> _Problem statement_:
Repeat the lines of the data that follow, please, starting at the first and stopping after the one with "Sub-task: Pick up".

=== Begin Enclosure ===

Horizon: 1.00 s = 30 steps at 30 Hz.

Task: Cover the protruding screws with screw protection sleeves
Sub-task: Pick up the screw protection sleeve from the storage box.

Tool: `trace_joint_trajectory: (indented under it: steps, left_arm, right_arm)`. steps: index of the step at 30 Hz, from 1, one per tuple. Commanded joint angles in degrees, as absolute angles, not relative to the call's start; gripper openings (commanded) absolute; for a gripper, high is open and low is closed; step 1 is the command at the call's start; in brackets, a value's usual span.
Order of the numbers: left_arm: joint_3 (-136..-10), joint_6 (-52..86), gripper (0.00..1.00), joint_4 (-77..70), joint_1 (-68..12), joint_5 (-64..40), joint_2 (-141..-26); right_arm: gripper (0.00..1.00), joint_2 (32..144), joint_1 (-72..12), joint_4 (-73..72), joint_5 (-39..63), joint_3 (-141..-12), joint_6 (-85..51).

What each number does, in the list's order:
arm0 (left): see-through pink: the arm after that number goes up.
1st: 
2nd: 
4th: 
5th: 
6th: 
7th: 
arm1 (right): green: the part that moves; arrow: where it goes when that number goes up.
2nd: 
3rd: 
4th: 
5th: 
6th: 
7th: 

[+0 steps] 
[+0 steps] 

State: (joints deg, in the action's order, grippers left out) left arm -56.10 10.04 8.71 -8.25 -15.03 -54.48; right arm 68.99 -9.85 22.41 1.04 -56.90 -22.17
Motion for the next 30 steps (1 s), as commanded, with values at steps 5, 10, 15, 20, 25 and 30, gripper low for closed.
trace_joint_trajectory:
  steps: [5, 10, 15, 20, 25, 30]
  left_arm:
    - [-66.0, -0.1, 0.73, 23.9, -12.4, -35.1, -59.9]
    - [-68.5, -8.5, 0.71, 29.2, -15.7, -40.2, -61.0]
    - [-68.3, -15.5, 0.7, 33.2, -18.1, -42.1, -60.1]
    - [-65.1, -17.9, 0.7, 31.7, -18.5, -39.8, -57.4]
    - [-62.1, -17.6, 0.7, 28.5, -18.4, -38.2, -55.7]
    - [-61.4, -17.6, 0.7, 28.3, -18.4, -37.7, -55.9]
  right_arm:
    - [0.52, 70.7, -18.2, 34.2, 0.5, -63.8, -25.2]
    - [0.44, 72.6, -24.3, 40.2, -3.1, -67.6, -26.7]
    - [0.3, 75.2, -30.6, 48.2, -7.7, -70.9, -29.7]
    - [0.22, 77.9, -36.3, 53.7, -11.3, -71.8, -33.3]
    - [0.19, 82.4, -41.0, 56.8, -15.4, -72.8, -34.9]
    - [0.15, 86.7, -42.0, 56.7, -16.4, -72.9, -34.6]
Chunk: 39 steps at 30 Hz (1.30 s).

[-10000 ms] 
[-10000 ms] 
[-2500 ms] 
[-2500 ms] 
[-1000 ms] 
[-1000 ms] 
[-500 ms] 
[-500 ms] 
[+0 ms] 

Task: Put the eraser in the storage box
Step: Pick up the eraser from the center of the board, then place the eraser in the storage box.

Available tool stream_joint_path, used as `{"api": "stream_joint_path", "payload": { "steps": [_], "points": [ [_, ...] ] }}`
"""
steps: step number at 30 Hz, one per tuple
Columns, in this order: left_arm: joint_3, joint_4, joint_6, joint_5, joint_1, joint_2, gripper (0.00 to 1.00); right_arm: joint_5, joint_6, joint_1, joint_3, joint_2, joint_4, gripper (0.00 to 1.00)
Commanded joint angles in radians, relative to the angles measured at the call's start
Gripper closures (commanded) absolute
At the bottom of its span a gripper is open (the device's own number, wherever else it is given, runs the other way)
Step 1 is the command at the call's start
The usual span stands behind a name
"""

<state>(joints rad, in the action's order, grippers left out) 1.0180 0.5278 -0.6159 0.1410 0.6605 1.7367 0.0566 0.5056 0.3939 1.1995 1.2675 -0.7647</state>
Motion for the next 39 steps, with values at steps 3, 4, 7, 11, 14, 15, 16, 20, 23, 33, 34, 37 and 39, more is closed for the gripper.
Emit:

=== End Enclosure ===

> _Expected answer_:
Horizon: 1.00 s = 30 steps at 30 Hz.

Task: Cover the protruding screws with screw protection sleeves
Sub-task: Pick up the screw protection sleeve from the storage box.

The exercise has nothing more to it.